Mogwai have been making their beautiful noise for nearly three decades, and while this film is sketchy on the details, it truly soars when capturing them live

After nearly 30 years in business and 10 albums in, Glaswegian cacophonists Mogwai have earned the right to an adulatory documentary – and they get one here, directed by former photographer Antony Crook. It has a purist approach, taking cues from the band’s anti-logorrheic approach by offering only a loose biography and comparatively little by way of analysis. All the better to let their majestic instrumental squalls fill the space, unencumbered by too much guiding commentary.

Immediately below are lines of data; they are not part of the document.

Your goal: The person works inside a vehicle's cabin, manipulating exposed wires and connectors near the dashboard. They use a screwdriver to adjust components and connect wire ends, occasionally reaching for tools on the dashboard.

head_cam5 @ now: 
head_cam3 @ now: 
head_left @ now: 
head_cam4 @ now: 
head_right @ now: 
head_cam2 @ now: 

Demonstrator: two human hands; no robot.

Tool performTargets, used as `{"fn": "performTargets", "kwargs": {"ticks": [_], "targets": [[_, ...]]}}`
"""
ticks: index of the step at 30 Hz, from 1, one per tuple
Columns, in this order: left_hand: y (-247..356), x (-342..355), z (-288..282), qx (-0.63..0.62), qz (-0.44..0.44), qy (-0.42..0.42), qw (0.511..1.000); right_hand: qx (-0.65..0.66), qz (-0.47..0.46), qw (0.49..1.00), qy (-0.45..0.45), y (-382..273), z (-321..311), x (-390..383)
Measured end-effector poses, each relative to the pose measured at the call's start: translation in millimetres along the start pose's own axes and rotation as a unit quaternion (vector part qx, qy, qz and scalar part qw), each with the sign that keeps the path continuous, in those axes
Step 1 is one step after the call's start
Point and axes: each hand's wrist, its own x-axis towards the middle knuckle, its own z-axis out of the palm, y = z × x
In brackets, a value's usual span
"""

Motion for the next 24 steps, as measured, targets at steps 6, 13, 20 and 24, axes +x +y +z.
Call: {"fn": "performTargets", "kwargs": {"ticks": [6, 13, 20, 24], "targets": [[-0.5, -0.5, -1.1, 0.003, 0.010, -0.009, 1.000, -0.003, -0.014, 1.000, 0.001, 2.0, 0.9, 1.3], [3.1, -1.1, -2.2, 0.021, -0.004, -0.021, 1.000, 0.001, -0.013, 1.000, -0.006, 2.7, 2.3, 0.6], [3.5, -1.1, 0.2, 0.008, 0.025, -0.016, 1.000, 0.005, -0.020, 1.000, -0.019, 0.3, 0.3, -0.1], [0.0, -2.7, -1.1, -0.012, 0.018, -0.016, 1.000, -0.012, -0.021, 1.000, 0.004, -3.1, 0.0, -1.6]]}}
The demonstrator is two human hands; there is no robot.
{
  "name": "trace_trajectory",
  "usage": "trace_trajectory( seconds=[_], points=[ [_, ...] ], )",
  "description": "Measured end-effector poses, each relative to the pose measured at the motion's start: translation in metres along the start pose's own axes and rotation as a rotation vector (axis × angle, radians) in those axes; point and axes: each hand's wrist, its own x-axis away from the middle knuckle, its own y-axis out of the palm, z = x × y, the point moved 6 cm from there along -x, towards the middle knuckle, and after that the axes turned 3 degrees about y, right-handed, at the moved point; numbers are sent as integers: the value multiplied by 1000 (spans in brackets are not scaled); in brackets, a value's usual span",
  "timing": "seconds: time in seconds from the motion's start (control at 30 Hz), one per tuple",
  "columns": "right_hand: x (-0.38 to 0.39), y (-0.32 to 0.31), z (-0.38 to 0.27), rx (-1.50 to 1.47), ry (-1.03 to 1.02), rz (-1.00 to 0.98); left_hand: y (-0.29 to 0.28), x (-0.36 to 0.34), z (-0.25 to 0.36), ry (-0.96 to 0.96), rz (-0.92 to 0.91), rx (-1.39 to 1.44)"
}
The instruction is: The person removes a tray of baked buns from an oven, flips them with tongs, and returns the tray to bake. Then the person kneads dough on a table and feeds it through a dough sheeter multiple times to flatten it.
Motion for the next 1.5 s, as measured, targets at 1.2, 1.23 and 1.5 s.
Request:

Kicking off just as Mogwai find themselves on the cusp of an unlikely UK No 1 for their last album, As the Love Continues, the film dips back to the late 90s to find them committed early on to meting out exactly the same widescreen guitarscapes. Alex Kapranos, who first put them on stage at the 13th Note Café, speculates that these emotional workouts are expressing what taciturn Glaswegian men usually don’t. Remembering getting the band to record a version of Jewish prayer Avinu Malkeinu (the 2001 single My Father My King), producer Arthur Baker inadvertently puts a finger on the religious-ecstatic nature of Mogwai live. But it’s writer Ian Rankin who identifies the band’s loud/soft dynamics as belonging to a tradition of “Scottish antisyzygy”.